__Task description__
Keep every line of the data below that has the string "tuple" and present those lines.
▼
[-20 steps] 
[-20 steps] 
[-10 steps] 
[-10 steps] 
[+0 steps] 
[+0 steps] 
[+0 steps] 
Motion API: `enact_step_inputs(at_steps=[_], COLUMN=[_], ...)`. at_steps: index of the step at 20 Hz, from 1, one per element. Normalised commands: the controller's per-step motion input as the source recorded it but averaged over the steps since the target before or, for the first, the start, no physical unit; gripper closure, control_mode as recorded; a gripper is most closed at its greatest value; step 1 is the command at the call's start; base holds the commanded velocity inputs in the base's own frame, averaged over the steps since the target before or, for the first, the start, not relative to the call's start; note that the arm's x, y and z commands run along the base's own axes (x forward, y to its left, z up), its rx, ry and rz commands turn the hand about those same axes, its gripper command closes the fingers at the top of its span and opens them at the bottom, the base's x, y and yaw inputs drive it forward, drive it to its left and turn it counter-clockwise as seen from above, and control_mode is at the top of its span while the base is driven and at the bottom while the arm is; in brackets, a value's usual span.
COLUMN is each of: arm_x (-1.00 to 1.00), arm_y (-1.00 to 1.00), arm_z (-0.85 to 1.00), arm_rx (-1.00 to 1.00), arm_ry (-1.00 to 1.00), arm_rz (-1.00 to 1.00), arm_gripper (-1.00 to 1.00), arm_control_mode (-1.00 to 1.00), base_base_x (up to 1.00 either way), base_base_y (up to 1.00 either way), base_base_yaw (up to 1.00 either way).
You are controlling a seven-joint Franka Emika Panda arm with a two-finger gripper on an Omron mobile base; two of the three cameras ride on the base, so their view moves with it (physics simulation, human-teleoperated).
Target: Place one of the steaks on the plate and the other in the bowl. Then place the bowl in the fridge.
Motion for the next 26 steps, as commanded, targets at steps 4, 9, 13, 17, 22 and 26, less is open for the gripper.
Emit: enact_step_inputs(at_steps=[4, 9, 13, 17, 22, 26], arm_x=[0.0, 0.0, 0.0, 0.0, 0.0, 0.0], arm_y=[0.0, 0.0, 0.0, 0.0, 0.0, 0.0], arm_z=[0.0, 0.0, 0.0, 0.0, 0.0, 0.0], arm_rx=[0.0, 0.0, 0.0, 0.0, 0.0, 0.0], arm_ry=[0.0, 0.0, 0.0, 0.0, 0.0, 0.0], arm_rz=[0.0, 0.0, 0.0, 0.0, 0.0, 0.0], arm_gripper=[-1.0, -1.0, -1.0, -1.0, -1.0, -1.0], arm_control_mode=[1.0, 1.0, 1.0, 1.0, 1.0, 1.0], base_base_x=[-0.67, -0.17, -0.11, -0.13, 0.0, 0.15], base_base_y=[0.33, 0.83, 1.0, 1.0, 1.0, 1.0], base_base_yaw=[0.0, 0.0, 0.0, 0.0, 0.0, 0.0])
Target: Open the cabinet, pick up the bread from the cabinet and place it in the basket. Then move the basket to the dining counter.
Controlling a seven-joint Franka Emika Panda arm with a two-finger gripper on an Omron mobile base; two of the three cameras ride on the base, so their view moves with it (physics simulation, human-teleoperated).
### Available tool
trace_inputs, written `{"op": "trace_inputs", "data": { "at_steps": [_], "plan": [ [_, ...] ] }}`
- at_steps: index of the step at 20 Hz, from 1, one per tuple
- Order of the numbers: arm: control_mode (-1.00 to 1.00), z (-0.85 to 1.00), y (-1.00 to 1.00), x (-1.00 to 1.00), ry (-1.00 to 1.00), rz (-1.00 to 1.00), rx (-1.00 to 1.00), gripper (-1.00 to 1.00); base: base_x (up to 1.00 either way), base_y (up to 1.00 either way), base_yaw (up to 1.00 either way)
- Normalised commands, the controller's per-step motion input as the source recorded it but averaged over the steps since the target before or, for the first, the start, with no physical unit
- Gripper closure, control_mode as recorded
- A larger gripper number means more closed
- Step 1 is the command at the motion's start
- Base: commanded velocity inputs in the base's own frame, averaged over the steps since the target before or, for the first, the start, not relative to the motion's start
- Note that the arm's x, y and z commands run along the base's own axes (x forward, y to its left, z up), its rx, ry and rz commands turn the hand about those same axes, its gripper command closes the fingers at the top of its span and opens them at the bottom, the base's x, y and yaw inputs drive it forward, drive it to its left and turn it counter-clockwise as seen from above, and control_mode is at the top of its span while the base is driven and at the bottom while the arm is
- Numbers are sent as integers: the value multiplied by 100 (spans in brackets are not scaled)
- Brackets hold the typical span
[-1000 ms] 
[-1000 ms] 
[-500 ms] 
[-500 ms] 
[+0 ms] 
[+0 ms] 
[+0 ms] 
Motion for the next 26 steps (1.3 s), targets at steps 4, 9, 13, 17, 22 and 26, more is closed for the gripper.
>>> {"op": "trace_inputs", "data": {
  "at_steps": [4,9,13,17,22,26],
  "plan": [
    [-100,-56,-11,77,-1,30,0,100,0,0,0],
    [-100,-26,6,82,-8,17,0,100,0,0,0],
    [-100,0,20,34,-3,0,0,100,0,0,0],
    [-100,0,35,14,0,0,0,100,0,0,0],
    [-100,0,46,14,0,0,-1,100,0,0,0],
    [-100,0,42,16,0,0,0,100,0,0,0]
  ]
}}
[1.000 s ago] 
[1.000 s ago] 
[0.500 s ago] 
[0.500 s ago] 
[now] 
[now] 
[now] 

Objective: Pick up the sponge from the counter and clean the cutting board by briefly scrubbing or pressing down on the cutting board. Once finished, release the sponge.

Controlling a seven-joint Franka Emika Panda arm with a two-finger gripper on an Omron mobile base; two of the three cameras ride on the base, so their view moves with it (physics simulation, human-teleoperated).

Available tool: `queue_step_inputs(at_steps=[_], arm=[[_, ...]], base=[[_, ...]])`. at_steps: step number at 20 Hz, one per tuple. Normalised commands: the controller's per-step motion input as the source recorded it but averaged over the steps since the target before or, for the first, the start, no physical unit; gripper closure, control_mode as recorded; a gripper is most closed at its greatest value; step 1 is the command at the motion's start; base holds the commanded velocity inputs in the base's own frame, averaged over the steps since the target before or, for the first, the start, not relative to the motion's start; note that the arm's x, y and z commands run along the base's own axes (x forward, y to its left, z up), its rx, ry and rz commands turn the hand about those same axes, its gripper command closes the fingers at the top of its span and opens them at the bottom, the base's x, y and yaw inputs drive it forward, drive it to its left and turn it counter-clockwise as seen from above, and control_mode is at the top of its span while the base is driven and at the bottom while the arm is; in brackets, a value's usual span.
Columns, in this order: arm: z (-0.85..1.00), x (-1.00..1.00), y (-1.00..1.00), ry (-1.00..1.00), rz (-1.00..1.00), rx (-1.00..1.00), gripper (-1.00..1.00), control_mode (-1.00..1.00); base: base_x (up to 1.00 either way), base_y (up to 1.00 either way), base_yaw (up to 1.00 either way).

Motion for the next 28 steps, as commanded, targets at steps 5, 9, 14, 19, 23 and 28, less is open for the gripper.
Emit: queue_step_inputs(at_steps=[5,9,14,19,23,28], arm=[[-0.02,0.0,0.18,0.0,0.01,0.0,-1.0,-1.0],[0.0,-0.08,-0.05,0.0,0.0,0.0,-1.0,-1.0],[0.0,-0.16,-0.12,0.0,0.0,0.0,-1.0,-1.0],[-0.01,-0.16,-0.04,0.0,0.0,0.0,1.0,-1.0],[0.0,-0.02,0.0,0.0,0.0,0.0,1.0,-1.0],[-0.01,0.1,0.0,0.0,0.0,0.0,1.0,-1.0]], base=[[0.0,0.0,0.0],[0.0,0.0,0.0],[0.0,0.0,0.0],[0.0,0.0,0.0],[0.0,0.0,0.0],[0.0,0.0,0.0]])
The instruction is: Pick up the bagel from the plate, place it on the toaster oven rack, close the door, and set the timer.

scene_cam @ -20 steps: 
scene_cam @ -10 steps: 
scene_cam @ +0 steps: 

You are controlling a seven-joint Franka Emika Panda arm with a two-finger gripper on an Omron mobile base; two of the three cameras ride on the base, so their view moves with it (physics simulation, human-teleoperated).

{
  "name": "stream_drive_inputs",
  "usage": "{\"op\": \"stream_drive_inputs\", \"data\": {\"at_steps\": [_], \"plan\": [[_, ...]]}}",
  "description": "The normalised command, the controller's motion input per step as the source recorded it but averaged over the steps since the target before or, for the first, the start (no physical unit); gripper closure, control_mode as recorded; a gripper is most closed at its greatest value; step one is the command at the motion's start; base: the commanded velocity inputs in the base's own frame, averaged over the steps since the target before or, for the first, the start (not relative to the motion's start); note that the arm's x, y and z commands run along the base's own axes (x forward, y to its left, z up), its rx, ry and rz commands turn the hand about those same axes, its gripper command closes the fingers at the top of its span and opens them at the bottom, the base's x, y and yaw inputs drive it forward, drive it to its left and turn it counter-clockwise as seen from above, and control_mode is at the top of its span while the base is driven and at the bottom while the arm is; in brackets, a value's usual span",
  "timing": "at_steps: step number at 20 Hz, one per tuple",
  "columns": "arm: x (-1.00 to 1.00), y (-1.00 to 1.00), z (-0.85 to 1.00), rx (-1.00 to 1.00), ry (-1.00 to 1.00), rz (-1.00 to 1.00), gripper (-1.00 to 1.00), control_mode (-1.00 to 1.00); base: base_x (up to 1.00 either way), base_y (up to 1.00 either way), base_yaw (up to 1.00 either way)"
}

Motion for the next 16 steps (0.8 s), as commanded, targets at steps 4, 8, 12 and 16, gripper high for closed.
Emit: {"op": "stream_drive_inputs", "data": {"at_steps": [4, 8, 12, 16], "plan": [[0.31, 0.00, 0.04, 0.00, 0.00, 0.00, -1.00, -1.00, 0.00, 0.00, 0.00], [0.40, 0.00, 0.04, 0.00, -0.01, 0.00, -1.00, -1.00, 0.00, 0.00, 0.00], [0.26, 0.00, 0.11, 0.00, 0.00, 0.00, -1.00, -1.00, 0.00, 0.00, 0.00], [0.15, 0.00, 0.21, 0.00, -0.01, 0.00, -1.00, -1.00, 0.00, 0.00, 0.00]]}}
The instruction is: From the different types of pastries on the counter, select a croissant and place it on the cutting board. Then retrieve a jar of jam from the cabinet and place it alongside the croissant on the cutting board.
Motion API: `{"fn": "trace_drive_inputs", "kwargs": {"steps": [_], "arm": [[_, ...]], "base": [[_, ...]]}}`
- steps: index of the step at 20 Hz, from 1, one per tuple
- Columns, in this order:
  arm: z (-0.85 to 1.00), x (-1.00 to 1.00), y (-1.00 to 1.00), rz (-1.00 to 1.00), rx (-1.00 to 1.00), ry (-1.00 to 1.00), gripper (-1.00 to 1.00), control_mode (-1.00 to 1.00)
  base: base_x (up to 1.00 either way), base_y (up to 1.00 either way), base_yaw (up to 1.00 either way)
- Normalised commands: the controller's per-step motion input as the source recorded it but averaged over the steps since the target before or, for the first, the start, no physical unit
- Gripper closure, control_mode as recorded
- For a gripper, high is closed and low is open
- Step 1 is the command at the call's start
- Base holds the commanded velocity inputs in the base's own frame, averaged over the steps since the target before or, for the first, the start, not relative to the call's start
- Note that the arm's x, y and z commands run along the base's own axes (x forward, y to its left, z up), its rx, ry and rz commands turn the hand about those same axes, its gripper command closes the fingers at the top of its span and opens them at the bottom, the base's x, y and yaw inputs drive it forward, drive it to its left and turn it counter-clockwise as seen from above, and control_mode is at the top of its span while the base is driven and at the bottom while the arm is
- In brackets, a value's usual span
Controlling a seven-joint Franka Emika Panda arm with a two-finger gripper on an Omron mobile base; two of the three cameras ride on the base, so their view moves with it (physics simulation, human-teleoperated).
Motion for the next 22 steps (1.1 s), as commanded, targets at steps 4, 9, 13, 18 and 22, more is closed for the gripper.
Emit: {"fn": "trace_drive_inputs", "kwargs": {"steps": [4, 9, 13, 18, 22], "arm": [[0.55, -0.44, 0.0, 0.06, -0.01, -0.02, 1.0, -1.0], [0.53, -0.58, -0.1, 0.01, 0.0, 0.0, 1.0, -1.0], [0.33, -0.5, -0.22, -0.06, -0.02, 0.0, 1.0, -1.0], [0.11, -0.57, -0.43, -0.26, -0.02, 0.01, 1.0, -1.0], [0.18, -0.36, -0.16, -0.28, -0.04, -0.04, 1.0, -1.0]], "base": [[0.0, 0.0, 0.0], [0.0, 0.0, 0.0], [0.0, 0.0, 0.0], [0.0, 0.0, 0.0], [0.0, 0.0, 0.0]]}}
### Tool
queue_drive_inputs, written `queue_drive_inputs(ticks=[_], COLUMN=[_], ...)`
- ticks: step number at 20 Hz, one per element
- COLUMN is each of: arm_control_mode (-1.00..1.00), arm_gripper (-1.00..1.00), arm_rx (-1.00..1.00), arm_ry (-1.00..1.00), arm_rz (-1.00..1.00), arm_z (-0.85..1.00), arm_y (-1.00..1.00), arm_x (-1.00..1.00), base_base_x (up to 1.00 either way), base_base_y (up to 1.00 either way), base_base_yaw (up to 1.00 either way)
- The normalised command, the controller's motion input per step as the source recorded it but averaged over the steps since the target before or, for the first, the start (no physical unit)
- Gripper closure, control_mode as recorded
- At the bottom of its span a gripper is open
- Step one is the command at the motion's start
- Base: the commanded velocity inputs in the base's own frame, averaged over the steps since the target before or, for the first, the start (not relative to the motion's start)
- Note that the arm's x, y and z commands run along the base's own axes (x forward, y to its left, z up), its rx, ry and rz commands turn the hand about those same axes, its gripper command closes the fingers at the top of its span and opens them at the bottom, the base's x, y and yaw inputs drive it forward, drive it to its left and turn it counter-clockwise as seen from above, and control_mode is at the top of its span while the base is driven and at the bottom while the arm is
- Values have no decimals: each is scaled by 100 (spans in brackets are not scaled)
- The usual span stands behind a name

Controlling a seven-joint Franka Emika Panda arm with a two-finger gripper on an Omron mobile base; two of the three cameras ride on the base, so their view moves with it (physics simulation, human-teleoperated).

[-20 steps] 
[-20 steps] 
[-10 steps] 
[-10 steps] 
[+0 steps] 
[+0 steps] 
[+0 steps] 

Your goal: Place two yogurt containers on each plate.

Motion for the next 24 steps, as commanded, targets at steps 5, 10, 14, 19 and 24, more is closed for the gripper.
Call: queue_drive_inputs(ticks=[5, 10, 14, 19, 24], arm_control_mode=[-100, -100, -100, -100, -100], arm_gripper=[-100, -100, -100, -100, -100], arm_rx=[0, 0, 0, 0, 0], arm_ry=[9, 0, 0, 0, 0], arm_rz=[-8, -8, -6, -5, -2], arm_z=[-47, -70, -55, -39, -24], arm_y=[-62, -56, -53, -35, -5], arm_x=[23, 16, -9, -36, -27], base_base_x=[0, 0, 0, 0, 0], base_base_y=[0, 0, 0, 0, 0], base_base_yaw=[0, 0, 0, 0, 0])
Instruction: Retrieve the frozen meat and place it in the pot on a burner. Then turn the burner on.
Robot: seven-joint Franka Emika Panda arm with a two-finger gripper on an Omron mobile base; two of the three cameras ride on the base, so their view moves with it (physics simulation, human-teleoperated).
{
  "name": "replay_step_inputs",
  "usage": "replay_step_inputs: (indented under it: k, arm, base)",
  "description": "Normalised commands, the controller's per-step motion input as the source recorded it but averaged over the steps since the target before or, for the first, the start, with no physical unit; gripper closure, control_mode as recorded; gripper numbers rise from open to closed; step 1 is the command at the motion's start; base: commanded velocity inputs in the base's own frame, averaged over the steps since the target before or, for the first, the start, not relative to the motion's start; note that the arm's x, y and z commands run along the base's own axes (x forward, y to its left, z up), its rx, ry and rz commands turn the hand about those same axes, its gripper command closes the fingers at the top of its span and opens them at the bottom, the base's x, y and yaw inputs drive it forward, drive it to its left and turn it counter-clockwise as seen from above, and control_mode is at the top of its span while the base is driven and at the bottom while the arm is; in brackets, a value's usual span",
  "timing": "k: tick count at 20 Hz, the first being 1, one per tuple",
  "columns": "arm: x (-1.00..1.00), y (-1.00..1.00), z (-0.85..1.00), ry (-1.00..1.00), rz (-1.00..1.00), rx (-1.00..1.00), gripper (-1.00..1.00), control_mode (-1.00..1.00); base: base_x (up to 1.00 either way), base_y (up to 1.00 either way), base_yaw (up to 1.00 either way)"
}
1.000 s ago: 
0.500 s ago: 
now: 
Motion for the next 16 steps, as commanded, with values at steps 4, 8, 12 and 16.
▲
__Exercise solution__
- at_steps: index of the step at 20 Hz, from 1, one per tuple
Available tool: `queue_step_inputs(at_steps=[_], arm=[[_, ...]], base=[[_, ...]])`. at_steps: step number at 20 Hz, one per tuple. Normalised commands: the controller's per-step motion input as the source recorded it but averaged over the steps since the target before or, for the first, the start, no physical unit; gripper closure, control_mode as recorded; a gripper is most closed at its greatest value; step 1 is the command at the motion's start; base holds the commanded velocity inputs in the base's own frame, averaged over the steps since the target before or, for the first, the start, not relative to the motion's start; note that the arm's x, y and z commands run along the base's own axes (x forward, y to its left, z up), its rx, ry and rz commands turn the hand about those same axes, its gripper command closes the fingers at the top of its span and opens them at the bottom, the base's x, y and yaw inputs drive it forward, drive it to its left and turn it counter-clockwise as seen from above, and control_mode is at the top of its span while the base is driven and at the bottom while the arm is; in brackets, a value's usual span.
  "timing": "at_steps: step number at 20 Hz, one per tuple",
- steps: index of the step at 20 Hz, from 1, one per tuple
  "timing": "k: tick count at 20 Hz, the first being 1, one per tuple",

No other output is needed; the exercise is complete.